Prompt: Quote the listing below in its entirety.

Collected material:
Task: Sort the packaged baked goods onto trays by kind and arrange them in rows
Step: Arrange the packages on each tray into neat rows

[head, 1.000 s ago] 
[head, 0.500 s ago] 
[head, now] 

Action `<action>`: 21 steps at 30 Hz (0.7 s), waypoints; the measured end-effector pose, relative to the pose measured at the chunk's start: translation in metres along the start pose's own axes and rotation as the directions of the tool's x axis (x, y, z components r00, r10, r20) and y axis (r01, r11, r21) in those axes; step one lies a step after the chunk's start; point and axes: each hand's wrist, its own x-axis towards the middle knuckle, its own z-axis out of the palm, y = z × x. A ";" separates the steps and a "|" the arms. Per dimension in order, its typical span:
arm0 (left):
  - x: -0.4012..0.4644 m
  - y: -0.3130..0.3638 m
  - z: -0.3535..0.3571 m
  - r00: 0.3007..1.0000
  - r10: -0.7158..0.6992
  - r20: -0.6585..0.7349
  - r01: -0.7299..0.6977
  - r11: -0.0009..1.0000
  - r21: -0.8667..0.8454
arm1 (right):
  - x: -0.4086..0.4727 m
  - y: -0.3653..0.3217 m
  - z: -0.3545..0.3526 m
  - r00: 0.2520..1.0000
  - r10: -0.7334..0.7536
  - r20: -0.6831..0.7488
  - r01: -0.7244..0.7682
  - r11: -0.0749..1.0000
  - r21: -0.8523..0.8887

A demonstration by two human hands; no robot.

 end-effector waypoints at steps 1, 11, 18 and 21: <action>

Your solution:
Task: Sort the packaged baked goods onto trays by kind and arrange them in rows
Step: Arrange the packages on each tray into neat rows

[head, 1.000 s ago] 
[head, 0.500 s ago] 
[head, now] 

Action `<action>`: 21 steps at 30 Hz (0.7 s), waypoints; the measured end-effector pose, relative to the pose measured at the chunk's start: translation in metres along the start pose's own axes and rotation as the directions of the tool's x axis (x, y, z components r00, r10, r20) and y axis (r01, r11, r21) in those axes; step one lies a step after the chunk's start; point and axes: each hand's wrist, its own x-axis towards the middle knuckle, its own z-axis out of the palm, y = z × x. A ";" separates the steps and a "|" the arms. Per dimension in order, its typical span:
arm0 (left):
  - x: -0.4012..0.4644 m
  - y: -0.3130..0.3638 m
  - z: -0.3535..0.3571 m
  - r00: 0.3007..1.0000
  - r10: -0.7158..0.6992
  - r20: -0.6585..0.7349
  - r01: -0.7299..0.6977
  - r11: -0.0009..1.0000
  - r21: -0.8667..0.8454
arm1 (right):
  - x: -0.4086..0.4727 m
  - y: -0.3653..0.3217 m
  - z: -0.3545..0.3526 m
  - r00: 0.2520..1.0000
  - r10: -0.7334..0.7536
  - r20: -0.6831..0.7488
  - r01: -0.7244..0.7682
  - r11: -0.0749..1.0000
  - r21: -0.8523..0.8887

A demonstration by two human hands; no robot.

 end-effector waypoints at steps 1, 11, 18 and 21: <action>

Output is complete for this exercise.